Falling off the side of the Earth - without an Out of Office message

Easiest way to kill your business. Forget to show up.

Don’t be fooled. I have spent my fair share of months in a tent in a desert without any connection to anyone, especially my clients. I’ve always been able to return to my thriving freelance business, fully intact. The key: I politely told my clients that I would be gone. And I did this far in advance of my departure date.

My clients know that I need to unplug for a while. They know I have my working quota for the year. They expected there was going to be several months of void they’d need to fill. We all have to turn off the wifi every now and then. In fact, most people probably need to do it more often.

Here’s how to let your clients know you’re turning off the wifi, without losing them forever:

  • Tell them sooner, not later.
  • Be specific. When are you leaving? When are you coming back? Can they reach you at all and how do they do that?
  • Find a colleague or other freelancer to help out while your gone.
  • Give yourself lead time. Not everything in this world runs on time. Build in a buffer in case that taxi, flight, tuk-tuk or donkey you’re traveling on shows up late.

Making Stuff Up

You should have learned this in 1st grade. But sometimes we forget. Be honest with your clients. Here’s a few of things I’ve fibbed about and lived to regret, and some example quotes to make my point.

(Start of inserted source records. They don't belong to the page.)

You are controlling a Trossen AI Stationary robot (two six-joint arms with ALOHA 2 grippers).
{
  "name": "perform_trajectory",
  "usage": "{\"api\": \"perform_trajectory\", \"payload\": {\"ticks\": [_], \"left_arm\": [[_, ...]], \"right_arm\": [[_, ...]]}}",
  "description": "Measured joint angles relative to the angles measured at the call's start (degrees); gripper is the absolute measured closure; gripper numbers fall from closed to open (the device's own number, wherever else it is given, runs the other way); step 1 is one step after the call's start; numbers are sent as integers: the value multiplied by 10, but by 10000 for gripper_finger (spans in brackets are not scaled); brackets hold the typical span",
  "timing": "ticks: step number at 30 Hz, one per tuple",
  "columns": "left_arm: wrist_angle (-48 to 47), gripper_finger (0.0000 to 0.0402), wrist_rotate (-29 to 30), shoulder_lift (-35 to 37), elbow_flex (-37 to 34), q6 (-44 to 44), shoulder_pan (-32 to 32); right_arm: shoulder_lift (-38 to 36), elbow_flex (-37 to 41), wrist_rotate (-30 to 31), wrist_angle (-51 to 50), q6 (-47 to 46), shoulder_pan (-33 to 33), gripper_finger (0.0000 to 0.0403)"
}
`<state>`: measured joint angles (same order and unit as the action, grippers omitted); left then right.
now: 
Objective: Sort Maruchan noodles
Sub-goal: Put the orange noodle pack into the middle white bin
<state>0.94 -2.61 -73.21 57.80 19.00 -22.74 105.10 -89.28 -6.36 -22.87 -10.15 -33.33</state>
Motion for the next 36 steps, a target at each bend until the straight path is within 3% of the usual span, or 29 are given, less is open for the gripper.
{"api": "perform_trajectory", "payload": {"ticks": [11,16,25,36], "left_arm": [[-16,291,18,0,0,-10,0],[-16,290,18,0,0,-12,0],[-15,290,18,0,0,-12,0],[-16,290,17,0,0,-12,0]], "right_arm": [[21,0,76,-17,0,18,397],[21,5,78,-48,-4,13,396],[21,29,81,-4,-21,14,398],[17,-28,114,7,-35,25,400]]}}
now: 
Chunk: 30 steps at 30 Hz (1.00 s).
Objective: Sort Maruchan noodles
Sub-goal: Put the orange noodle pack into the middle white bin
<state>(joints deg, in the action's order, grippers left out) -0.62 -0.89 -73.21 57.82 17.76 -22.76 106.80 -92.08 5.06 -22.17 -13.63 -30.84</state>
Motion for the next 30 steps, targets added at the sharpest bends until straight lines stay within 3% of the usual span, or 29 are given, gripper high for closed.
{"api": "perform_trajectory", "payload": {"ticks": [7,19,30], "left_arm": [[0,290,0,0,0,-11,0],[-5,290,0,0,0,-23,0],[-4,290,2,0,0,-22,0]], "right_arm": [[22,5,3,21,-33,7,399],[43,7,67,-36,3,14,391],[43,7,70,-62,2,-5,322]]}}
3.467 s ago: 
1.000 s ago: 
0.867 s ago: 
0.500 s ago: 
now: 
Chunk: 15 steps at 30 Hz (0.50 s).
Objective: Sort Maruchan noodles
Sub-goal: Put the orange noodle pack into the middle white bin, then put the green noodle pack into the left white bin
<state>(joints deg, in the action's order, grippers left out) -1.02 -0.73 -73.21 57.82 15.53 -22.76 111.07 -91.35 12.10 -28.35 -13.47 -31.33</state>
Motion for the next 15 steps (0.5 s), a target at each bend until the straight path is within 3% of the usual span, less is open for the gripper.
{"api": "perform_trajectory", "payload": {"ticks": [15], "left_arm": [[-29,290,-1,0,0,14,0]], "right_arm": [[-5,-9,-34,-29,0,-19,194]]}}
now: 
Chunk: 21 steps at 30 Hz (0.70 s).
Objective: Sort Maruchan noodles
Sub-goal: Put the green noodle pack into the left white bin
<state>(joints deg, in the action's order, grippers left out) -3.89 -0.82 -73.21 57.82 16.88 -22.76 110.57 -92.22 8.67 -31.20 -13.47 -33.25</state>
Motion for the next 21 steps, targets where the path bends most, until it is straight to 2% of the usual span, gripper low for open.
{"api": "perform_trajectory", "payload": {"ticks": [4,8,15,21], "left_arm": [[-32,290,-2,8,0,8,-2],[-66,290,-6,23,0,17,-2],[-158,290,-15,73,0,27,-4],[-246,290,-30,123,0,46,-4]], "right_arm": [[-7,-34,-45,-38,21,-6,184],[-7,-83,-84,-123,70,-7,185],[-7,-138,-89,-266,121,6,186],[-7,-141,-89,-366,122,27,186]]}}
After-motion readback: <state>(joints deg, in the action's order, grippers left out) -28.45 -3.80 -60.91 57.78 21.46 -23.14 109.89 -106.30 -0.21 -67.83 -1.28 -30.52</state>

  • Location: “No, no, I swear I’m still in Seattle.” (About that in-person meeting next week)
  • Schedule: “Don’t worry, I’ve got time for everyone and everything.” (Except these two 40-hour projects that need to be done tomorrow)
  • Mistakes: “It wasn’t me, must have been the 6-fingered man.” (Oh, there’s no 6-fingered man on the team?)
  • Knowledge: “Yeah, sure I know how to make a seamless looping video background in PowerPoint.” (It’s not possible).
  • Experience: “I’ve done thousands of website designs.” (So, you want the URL’s, huh?)
  • Rates: “No, my rate really is $6 bajillion dollars. You didn’t get the rate increase memo?” (Oh, you did get the memo and it says only $5 bajillion.)

Keep it real. There are good explanations for all of these situations, and assuming you can still get the work done, it’s better to be honest from the beginning.